赤色赤光

仏教者はどう読む? 直木賞受賞作「悼む人」。

2009年1月20日

直木賞を受賞した「悼む人」を読みました。天童荒太さんはベストセラー「永遠の仔」以来、じつに7年目の新作だそうですが、流行れば勝ち式の文壇にあって、誠実にひとつのテーマに向き合う姿勢と体力に敬意をおぼえます。

内容は「生と死と愛」という、文学表現の極北ともいえる深いテーマを扱い、人によっては抵抗のあるかもしれませんが、ある種のスピリチュアリズムのような ものを確立して、私は面白く読みました。新聞のインタビューで天童さんが「<悼む>ことは、悲劇にあふれたこの世界と歴史に対峙する、個人の 大きな力」と語っていましたが、これは今の精神の破綻寸前に追い込まれた時代に対する、作家のぎりぎりの回答のような気がしました。
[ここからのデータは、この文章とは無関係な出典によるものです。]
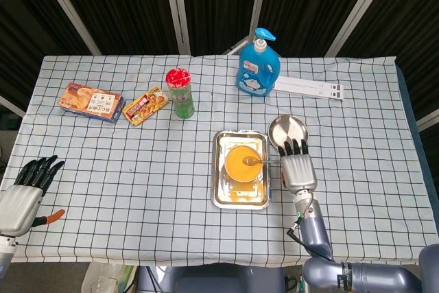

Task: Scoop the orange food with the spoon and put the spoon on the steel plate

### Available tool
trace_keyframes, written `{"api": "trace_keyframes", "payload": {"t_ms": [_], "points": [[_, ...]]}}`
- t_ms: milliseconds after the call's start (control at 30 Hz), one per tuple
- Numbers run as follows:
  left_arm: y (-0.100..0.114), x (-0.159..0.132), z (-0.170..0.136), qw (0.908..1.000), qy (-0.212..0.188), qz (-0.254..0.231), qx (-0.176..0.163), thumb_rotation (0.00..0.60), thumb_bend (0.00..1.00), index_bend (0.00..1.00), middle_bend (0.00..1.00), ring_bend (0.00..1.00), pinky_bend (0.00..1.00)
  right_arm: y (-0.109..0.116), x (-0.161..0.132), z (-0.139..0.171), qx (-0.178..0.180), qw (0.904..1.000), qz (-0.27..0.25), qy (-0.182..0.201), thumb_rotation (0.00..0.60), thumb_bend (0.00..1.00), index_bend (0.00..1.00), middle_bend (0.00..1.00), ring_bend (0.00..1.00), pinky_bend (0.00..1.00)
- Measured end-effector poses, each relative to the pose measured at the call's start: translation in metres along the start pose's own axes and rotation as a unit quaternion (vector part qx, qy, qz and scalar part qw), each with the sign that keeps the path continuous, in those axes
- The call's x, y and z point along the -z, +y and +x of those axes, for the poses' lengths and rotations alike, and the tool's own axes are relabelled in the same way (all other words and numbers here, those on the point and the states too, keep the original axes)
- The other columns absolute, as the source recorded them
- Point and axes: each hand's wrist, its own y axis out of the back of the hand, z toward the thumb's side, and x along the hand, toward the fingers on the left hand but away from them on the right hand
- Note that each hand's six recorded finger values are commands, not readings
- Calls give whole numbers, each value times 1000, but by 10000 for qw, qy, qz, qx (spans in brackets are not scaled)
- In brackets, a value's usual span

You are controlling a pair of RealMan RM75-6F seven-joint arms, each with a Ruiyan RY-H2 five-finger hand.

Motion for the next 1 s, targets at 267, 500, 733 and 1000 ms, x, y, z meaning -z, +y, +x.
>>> {"api": "trace_keyframes", "payload": {"t_ms": [267,500,733,1000], "points": [[0,0,0,10000,16,2,6,600,0,0,0,0,0,6,2,9,153,9998,-92,117,600,541,180,124,0,0],[0,0,1,10000,12,20,-3,600,0,0,0,0,0,18,35,26,474,9976,-497,77,600,541,180,124,0,0],[-2,-1,2,9999,33,101,-38,600,0,0,0,0,0,16,88,51,590,9920,-1103,-180,600,540,167,116,0,0],[-2,-1,3,9999,65,130,-79,600,0,0,0,0,0,8,132,92,816,9884,-1265,-179,600,537,33,17,0,0]]}}
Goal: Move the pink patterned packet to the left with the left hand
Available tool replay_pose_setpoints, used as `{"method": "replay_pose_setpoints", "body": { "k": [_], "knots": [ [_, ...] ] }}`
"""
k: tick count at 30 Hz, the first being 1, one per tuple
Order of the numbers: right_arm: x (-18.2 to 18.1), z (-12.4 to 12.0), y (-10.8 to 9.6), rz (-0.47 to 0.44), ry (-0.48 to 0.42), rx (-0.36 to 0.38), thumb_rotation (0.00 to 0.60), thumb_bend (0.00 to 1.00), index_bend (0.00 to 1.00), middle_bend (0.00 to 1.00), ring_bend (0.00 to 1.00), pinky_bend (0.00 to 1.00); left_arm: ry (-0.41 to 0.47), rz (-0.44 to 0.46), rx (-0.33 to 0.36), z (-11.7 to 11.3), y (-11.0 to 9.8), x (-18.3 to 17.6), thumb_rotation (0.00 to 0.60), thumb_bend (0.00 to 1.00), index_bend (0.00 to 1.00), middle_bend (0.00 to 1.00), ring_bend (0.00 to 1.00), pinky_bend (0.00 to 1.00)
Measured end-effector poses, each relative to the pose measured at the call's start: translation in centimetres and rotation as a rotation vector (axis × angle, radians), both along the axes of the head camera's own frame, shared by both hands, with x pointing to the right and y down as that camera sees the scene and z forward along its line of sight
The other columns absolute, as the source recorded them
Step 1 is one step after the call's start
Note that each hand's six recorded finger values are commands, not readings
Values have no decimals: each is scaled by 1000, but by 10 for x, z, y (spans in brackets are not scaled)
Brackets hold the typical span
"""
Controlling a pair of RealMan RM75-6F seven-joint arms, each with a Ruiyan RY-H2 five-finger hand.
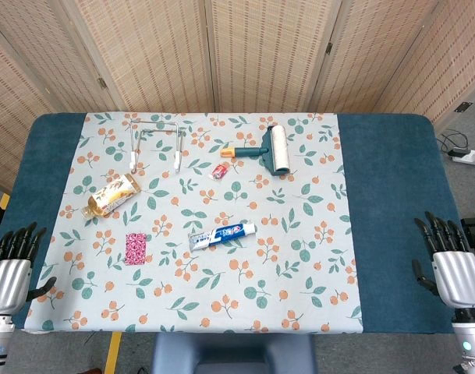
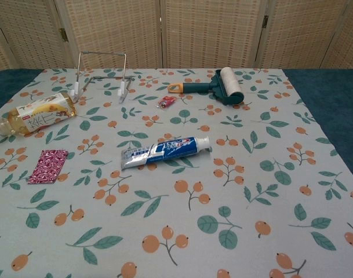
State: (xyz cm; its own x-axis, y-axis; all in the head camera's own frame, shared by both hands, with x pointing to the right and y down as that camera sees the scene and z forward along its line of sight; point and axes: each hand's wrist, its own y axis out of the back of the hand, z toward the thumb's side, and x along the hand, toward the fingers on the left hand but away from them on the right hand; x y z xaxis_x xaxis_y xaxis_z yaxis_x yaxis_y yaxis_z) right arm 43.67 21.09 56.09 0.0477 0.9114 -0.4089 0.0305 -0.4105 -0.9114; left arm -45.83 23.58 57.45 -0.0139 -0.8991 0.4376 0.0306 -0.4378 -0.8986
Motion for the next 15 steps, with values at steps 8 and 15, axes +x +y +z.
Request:
{"method": "replay_pose_setpoints", "body": {
  "k": [8, 15],
  "knots": [
    [0, -4, -2, 1, -9, 11, 600, 495, 0, 0, 0, 0, 9, 4, -2, -2, -1, 2, 600, 241, 42, 0, 0, 0],
    [2, -9, -1, 6, -17, 28, 600, 495, 0, 0, 0, 0, 25, -1, 1, -3, 0, 1, 600, 241, 60, 0, 0, 0]
  ]
}}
文学とか小説でしか、 なしえないレスポンスだと思います。

仏教の「死者を供養する」のも伝統的な悼み方ですが、この本の中ではそういう解決を選びません。限りなく個 人の営みとして<悼み>を追究し、それを編みなおすことによって、世界の危機や精神の破綻に抗うことができるのではないか。個人がまさに公共 にダイレクトにつながってくる、スピリチュアリティの新しい局面が垣間見えたような気がします。まぁ、「大きな物語」を伝えてきた仏教者としては複雑ですが…。
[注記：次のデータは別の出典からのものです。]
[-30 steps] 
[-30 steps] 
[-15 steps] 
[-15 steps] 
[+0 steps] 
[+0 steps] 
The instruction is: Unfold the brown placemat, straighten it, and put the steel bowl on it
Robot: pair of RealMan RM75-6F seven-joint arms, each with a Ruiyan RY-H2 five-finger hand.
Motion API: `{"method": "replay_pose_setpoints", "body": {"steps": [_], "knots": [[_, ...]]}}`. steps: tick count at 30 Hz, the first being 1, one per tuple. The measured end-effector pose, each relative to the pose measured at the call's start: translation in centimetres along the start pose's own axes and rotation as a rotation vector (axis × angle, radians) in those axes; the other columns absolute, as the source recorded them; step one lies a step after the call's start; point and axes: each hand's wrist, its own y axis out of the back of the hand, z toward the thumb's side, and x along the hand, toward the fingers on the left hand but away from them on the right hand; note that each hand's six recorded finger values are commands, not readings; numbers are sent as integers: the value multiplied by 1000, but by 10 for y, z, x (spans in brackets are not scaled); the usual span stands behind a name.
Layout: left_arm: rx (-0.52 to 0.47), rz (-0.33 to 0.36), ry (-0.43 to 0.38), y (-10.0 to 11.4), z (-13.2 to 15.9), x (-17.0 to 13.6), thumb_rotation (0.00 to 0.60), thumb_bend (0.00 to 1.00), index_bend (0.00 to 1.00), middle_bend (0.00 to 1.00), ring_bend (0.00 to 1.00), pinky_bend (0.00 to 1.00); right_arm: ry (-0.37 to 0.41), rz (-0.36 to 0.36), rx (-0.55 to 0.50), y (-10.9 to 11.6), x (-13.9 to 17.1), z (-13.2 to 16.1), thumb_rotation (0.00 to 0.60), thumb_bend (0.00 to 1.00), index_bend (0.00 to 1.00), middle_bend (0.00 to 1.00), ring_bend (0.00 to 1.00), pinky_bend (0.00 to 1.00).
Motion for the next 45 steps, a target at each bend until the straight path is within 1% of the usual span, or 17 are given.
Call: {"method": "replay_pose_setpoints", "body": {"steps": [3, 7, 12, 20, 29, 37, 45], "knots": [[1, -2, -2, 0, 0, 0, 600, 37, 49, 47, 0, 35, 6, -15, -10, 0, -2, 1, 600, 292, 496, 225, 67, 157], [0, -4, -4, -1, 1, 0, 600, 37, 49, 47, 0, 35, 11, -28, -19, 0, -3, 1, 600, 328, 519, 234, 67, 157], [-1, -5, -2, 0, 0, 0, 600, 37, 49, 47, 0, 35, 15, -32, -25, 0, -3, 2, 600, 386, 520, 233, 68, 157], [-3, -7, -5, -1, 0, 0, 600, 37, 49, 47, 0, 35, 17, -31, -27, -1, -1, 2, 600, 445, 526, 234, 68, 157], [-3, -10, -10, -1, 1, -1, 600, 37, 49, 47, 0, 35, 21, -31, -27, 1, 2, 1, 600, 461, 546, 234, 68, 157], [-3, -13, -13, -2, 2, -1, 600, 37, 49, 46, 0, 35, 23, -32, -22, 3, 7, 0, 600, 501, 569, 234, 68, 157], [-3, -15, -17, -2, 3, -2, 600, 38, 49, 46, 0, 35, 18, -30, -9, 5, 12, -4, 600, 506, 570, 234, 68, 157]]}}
本の中で主人公は<悼み>の方法は、「死者は誰を愛し、誰に愛され、感謝されたか」その3つを知り、心にとどめることだとい います。震災でも6434名という死者の数字だけが踊りますが、そこには一つ一つ顔の違うかけがえのない生死があったはず。日常の死もまた個別性の極みにあります。そのことに残された私たちがどこまで誠実に向き合い、深くつながっていくのか。少ししんどい気もしますが、切実な課題を与えられました。お薦めです。